» **Aim of the exercise**
Only one span of the listing below should come back. It runs from the line with "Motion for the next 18" through the line with "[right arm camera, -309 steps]", and each of its lines must be reproduced exactly.

» **Data to examine**

=======

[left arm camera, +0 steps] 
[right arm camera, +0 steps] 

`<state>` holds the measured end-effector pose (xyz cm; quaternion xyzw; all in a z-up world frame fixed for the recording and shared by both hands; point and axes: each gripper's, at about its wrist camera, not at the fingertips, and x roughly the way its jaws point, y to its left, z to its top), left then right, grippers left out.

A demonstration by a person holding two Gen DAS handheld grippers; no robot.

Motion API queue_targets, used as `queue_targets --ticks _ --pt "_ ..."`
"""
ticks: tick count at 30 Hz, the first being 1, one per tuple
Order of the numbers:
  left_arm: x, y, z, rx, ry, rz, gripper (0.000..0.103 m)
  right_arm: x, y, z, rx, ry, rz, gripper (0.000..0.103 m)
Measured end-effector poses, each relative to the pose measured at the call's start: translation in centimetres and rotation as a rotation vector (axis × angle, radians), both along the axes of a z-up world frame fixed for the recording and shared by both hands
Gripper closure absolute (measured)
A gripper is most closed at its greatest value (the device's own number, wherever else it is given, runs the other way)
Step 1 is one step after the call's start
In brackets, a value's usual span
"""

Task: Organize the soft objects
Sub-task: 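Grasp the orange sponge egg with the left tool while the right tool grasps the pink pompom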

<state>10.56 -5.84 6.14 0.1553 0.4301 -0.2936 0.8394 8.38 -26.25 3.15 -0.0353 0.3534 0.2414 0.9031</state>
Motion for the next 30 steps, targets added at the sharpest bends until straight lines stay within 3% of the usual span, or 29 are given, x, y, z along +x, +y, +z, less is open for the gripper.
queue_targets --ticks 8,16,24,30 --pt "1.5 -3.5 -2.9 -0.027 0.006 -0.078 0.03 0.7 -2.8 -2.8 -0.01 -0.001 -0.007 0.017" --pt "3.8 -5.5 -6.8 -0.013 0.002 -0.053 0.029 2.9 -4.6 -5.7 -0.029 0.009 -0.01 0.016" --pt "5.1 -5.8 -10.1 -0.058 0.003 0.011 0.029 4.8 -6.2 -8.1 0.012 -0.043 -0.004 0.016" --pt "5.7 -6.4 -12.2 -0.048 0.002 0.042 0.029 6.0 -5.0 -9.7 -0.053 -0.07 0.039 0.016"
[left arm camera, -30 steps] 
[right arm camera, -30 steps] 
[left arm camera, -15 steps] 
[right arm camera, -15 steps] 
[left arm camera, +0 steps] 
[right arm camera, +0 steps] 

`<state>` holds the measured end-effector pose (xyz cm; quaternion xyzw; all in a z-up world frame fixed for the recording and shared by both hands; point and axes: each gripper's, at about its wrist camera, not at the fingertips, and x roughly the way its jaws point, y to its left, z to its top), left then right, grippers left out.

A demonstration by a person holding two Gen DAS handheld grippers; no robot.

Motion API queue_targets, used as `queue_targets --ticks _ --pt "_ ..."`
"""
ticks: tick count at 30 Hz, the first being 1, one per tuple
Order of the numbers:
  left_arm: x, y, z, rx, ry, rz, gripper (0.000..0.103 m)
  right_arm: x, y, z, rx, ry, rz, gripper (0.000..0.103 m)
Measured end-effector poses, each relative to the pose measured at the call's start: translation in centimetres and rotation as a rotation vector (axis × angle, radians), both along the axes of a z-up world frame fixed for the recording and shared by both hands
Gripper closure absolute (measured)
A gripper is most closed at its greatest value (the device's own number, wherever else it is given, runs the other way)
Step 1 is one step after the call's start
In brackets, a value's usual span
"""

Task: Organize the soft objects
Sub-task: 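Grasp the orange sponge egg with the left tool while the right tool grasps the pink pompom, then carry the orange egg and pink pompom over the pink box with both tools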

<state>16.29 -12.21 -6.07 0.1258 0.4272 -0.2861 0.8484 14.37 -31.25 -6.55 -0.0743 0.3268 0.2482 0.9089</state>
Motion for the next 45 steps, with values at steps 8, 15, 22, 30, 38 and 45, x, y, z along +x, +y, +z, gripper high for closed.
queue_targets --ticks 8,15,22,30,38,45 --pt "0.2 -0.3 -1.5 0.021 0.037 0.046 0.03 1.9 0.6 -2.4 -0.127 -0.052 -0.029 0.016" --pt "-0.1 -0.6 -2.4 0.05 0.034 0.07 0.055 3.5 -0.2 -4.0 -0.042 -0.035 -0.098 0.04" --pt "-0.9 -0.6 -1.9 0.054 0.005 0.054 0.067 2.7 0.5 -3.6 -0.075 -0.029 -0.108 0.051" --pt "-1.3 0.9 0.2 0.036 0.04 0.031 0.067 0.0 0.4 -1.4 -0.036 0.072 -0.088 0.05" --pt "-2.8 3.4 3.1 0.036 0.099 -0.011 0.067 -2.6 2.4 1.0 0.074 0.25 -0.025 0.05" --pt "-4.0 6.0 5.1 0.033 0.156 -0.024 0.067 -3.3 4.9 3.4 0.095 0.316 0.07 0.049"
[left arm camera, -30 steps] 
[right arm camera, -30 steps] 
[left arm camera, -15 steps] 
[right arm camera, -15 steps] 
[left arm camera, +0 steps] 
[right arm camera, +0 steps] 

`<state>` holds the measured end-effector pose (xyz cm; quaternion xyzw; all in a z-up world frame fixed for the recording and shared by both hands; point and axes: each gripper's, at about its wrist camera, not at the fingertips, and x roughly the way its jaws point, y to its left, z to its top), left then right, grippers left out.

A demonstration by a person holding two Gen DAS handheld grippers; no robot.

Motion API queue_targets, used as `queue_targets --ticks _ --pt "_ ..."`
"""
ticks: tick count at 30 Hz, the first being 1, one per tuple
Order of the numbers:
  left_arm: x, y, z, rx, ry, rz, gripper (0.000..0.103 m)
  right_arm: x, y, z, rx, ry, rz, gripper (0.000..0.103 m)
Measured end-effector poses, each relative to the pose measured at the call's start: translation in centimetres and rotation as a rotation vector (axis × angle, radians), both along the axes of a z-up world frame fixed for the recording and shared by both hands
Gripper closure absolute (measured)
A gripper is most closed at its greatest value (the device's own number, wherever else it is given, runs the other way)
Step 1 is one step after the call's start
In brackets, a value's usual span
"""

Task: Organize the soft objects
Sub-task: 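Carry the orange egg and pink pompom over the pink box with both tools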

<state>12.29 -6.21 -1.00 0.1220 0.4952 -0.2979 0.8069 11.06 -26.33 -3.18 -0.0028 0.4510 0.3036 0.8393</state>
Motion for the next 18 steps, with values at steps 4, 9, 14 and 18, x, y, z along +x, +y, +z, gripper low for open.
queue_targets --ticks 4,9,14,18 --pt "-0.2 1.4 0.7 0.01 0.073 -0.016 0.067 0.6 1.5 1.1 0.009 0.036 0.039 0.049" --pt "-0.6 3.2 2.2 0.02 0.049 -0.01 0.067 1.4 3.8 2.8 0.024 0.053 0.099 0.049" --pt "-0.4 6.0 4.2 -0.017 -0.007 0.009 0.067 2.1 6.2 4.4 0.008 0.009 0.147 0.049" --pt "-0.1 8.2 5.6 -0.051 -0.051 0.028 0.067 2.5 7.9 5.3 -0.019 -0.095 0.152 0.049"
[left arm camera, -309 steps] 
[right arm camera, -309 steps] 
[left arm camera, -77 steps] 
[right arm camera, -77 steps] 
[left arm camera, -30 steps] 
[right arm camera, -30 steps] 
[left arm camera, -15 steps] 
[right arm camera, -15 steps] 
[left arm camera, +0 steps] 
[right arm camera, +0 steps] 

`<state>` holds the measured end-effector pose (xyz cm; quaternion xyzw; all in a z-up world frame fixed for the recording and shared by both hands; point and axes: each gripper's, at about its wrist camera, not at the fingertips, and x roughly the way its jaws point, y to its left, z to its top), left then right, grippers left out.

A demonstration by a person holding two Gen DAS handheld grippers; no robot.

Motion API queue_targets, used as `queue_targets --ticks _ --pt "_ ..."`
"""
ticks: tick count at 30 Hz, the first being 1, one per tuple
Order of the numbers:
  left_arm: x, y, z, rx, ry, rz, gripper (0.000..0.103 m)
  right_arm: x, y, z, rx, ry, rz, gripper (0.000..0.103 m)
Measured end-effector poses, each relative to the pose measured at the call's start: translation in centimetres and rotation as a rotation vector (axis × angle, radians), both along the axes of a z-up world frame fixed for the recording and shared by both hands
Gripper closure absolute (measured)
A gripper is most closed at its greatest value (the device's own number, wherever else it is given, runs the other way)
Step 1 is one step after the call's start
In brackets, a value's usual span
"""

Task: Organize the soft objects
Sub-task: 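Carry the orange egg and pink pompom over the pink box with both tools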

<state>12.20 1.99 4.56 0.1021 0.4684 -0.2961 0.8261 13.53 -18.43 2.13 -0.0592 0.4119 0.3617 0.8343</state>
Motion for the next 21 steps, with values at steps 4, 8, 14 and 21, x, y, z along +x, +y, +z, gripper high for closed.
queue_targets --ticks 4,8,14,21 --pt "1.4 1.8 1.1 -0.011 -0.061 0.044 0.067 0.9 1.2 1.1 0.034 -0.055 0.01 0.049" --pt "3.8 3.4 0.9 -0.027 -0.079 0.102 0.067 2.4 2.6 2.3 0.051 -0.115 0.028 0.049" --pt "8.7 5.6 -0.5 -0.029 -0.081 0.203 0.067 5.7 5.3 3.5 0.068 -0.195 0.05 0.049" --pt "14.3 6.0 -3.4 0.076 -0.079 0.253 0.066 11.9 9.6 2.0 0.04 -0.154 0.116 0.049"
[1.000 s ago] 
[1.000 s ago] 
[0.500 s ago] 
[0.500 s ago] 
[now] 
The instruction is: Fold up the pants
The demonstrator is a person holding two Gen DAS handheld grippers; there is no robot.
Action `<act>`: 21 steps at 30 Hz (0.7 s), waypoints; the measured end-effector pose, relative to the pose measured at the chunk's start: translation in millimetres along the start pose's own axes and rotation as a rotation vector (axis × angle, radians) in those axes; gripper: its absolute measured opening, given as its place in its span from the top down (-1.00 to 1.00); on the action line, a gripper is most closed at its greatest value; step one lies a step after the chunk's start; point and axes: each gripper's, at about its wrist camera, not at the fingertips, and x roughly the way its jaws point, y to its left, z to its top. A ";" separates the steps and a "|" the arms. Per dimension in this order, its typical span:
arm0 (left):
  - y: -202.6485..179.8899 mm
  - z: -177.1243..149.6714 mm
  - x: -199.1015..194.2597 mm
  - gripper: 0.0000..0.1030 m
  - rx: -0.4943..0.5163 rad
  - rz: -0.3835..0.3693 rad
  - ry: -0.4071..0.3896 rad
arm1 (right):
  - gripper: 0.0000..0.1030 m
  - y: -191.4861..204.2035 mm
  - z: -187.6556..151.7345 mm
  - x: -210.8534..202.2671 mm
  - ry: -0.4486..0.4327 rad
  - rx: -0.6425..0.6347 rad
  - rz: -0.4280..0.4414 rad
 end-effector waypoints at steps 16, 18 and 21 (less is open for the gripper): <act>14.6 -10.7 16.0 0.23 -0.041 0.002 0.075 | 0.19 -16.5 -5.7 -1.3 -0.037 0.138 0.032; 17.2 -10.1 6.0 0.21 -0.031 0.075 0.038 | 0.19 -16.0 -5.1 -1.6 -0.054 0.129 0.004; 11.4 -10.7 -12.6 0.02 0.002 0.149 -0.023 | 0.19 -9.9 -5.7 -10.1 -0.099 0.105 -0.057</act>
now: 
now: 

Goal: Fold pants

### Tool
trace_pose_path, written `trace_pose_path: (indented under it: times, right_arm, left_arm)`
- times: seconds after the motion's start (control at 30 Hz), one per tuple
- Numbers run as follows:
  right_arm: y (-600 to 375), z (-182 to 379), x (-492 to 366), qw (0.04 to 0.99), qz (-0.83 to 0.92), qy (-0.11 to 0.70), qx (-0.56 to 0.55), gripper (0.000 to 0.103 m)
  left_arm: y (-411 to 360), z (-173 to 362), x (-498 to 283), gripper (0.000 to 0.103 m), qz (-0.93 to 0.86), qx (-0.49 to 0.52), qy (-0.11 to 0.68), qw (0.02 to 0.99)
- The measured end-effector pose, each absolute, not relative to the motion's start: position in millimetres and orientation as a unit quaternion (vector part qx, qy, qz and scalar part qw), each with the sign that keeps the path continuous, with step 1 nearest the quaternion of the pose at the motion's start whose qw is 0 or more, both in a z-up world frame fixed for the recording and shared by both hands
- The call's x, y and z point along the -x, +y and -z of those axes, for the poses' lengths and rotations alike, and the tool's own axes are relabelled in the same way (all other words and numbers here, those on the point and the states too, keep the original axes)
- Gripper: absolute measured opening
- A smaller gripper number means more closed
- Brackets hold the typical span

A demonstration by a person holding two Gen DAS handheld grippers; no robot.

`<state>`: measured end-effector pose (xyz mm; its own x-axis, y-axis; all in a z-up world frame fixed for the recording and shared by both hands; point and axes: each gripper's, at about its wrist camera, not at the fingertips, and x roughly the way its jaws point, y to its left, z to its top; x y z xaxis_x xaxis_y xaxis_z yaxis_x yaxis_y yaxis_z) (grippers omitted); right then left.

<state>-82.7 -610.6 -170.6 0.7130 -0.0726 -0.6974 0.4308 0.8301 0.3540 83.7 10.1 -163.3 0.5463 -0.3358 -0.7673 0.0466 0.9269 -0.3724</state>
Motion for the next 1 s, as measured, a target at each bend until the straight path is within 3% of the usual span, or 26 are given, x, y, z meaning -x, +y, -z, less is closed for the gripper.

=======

» **Response area**
Motion for the next 18 steps, with values at steps 4, 9, 14 and 18, x, y, z along +x, +y, +z, gripper low for open.
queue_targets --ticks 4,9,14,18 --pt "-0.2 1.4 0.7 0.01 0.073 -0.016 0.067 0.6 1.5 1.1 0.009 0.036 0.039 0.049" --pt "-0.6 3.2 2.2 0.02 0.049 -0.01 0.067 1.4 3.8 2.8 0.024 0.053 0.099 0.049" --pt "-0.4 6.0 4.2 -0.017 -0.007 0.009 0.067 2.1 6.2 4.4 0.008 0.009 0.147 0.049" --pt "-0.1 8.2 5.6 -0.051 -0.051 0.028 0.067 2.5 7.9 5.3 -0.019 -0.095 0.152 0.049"
[left arm camera, -309 steps] 
[right arm camera, -309 steps] 

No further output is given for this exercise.